KUR'AN CANLI HAYATA OKUNMALI ( 3. YAZI )
Kuran'ı Mübin ile irtibatlı olan kişi ana çizginin dışına çıkamaz.
Nerede, nasıl davranacağını Kur'an'a göre düzenler.
Bunu yapınca Kur'an muhatabını nefsiyle hesaplaşmaya sokar, terbiye eder, talebesini eğitip yetiştirir.
Kur'an'ın esas gayesi olan Tevhid ve akide ile ilgili eğitimi sonuçta terbiyeye ve güzel ahlaka dönüşür.
Kur'an'ın ilk talebesinin Allah Resulü Muhammed ( Aleyhisselam )olduğunu unutmayalım.
Ancak Kur'an'ı yeterli bir rehber ve eşsiz bir öğretmen olarak görmeyenler ondan yararlanamazlar.
Buda Kur'an'ın bir kanunu ve kuralıdır.
Kur'an zariftir, naziktir, duygusaldır,kıskançtır, kendisiyle beraber aynı seviyede bir sevgili ve eğitici kabul etmez. Buna da hakkı vardır.

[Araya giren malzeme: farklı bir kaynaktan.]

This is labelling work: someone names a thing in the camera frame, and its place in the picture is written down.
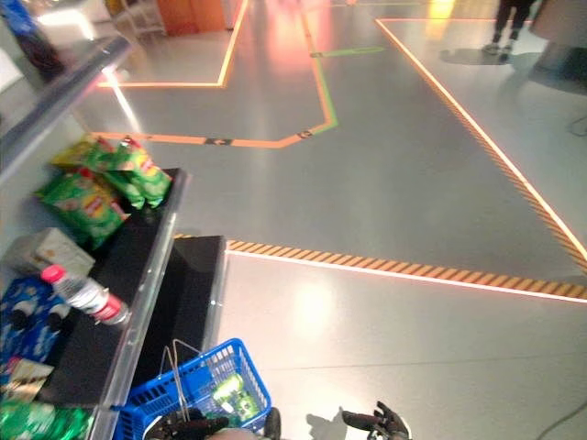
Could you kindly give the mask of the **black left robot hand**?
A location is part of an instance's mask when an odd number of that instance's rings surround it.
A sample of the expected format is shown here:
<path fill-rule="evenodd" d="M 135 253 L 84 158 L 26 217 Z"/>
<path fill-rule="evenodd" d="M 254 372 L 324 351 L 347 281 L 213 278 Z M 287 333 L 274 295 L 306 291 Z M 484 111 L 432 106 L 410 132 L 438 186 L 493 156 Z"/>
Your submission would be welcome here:
<path fill-rule="evenodd" d="M 184 416 L 181 411 L 157 417 L 145 429 L 143 439 L 206 439 L 228 428 L 229 419 L 224 415 L 204 416 L 197 409 L 190 409 Z"/>

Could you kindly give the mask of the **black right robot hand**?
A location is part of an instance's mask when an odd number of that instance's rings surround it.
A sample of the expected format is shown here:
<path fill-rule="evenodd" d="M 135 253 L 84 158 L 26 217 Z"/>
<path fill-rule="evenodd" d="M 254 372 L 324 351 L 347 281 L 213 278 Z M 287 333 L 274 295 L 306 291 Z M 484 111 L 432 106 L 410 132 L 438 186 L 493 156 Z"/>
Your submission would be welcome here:
<path fill-rule="evenodd" d="M 343 422 L 366 432 L 368 439 L 412 439 L 412 431 L 404 419 L 382 401 L 376 402 L 372 414 L 342 411 Z"/>

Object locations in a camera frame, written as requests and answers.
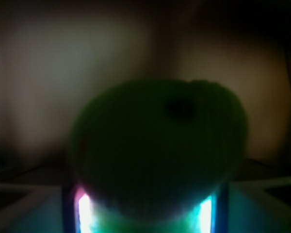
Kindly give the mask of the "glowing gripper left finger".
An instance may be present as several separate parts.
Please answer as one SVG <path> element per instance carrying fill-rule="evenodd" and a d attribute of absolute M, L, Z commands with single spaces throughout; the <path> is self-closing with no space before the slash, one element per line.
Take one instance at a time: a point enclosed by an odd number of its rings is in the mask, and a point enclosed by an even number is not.
<path fill-rule="evenodd" d="M 97 218 L 93 203 L 83 187 L 63 187 L 63 224 L 65 233 L 95 233 Z"/>

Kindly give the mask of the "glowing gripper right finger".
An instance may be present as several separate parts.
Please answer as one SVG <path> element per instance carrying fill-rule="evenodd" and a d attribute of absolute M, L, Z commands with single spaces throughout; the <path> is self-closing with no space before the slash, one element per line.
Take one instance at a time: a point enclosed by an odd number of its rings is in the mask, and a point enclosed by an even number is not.
<path fill-rule="evenodd" d="M 193 211 L 193 233 L 227 233 L 228 185 L 209 195 Z"/>

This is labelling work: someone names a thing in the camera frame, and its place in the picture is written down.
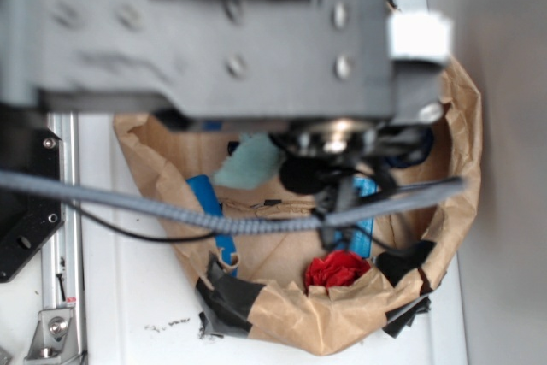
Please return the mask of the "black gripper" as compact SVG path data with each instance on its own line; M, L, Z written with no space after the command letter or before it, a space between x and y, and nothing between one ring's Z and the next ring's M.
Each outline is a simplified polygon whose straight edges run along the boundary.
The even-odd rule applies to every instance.
M430 127L269 137L285 155L279 169L282 186L311 195L313 214L319 217L391 199L403 191L392 171L419 165L432 151Z

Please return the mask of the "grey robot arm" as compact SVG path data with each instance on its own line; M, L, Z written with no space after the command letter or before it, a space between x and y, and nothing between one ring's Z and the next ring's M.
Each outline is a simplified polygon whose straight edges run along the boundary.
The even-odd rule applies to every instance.
M386 0L1 0L1 187L136 210L211 234L347 227L422 209L460 179L399 187L348 211L233 221L22 171L47 114L149 113L181 131L263 132L322 181L413 153L443 114L450 22Z

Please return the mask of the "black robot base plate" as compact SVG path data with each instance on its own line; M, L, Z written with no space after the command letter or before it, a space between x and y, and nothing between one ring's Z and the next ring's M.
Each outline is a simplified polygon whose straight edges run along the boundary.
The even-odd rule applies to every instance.
M45 115L1 106L1 169L59 180L62 140ZM63 222L61 204L1 190L1 282L10 282Z

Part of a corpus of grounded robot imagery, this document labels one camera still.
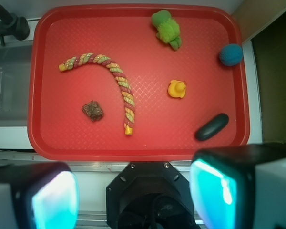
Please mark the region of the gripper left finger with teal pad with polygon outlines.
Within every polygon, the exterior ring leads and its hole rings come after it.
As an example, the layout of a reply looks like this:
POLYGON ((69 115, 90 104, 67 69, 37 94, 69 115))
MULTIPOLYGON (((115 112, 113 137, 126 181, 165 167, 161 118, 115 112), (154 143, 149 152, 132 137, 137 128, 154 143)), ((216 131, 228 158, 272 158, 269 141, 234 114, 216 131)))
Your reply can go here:
POLYGON ((0 166, 0 229, 73 229, 76 176, 63 162, 0 166))

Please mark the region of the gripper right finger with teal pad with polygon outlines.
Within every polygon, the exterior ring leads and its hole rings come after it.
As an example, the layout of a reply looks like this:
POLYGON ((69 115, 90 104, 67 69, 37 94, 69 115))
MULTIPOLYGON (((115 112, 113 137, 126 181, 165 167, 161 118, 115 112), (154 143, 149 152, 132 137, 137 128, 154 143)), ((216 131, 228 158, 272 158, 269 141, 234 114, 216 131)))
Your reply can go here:
POLYGON ((189 182, 209 229, 286 229, 286 144, 200 149, 189 182))

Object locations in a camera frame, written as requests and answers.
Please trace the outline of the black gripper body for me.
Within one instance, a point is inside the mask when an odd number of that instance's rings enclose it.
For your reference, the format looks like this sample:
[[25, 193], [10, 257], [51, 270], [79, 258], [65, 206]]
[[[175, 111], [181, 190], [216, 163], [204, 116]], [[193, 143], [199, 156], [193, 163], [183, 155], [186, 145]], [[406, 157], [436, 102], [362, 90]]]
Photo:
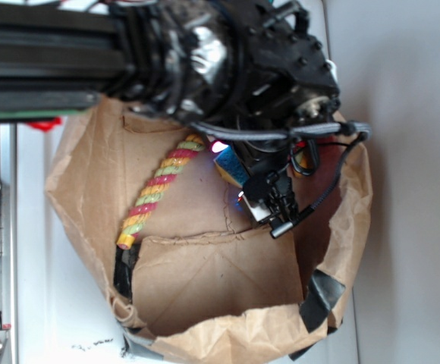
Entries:
[[272, 228], [293, 228], [300, 220], [288, 169], [310, 176], [319, 167], [314, 139], [292, 141], [234, 141], [231, 147], [249, 175], [241, 191], [252, 202], [264, 202], [272, 211]]

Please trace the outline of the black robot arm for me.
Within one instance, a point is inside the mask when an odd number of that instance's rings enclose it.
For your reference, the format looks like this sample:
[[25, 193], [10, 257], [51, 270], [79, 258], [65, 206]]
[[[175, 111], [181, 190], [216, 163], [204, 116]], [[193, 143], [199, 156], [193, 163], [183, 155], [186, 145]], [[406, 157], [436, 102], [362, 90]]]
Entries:
[[299, 209], [286, 168], [339, 107], [339, 88], [287, 1], [107, 2], [106, 14], [0, 3], [0, 122], [44, 121], [103, 96], [138, 104], [229, 142], [249, 179], [246, 200], [290, 229]]

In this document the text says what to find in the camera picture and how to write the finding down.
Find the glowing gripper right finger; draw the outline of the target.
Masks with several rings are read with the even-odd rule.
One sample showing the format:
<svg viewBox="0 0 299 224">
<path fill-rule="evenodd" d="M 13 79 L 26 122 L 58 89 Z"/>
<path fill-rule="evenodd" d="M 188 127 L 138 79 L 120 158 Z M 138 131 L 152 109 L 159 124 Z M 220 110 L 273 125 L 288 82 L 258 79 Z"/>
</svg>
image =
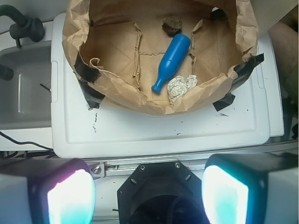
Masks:
<svg viewBox="0 0 299 224">
<path fill-rule="evenodd" d="M 212 224 L 297 224 L 299 157 L 213 154 L 206 161 L 201 190 Z"/>
</svg>

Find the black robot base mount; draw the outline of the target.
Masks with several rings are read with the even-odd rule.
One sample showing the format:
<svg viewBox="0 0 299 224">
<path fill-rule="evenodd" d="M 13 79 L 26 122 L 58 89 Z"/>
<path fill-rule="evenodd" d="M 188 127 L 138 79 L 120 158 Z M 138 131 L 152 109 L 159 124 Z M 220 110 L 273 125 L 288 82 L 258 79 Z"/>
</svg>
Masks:
<svg viewBox="0 0 299 224">
<path fill-rule="evenodd" d="M 207 224 L 202 181 L 180 165 L 136 169 L 117 190 L 121 224 Z"/>
</svg>

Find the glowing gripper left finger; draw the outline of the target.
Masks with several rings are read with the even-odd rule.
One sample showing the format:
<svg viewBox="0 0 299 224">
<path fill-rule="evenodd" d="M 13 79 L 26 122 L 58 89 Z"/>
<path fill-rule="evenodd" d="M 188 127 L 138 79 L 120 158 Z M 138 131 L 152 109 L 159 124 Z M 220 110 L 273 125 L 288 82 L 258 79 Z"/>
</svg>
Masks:
<svg viewBox="0 0 299 224">
<path fill-rule="evenodd" d="M 82 159 L 0 161 L 2 224 L 89 224 L 95 183 Z"/>
</svg>

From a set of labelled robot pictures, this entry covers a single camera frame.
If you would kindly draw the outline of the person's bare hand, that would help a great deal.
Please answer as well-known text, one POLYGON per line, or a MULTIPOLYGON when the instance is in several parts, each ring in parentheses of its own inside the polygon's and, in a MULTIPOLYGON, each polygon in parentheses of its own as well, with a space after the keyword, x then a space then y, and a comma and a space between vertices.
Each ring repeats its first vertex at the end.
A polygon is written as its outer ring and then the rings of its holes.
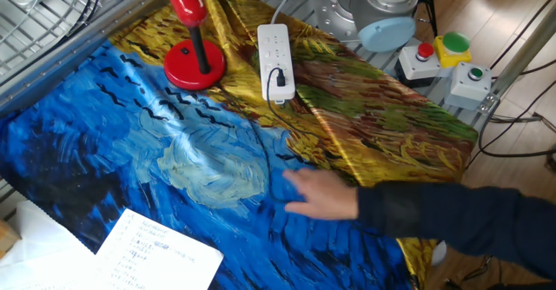
POLYGON ((358 216, 357 189, 349 187, 336 173, 327 170, 286 170, 290 181, 304 201, 285 205, 289 213, 325 221, 355 220, 358 216))

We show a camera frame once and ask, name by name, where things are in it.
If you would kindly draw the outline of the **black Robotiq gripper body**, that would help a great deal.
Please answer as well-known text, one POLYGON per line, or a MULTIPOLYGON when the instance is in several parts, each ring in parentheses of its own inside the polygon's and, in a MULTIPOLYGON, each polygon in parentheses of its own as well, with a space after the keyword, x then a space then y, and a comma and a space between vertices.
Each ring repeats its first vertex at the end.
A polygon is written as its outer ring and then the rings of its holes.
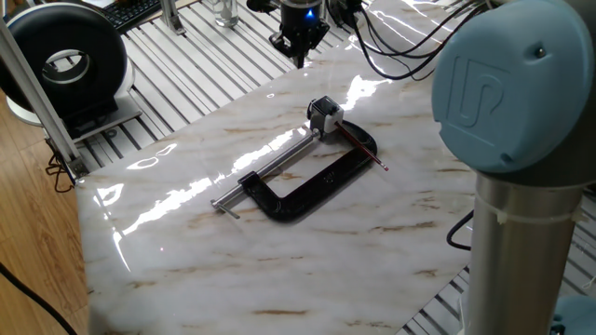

Çünkü gerçekte de Kur'an ayarında bir sevgili, kapsamlı bir rehber,usta bir öğretmen ve mutlak hidayet edici yoktur.
Kur'an din ve hüküm olarak tek kaynak kabul edilmediği takdirde pratik hayatta itici güç haline gelmeyecektir.
Nasıl ki Allah, kendisiyle beraber bir İlah ve Rab kabul etmiyorsa, Kur'an'ı Mübin'de kendisiyle beraber kendisine denk, hüküm koyucu bir kaynak asla kabul etmeyecektir.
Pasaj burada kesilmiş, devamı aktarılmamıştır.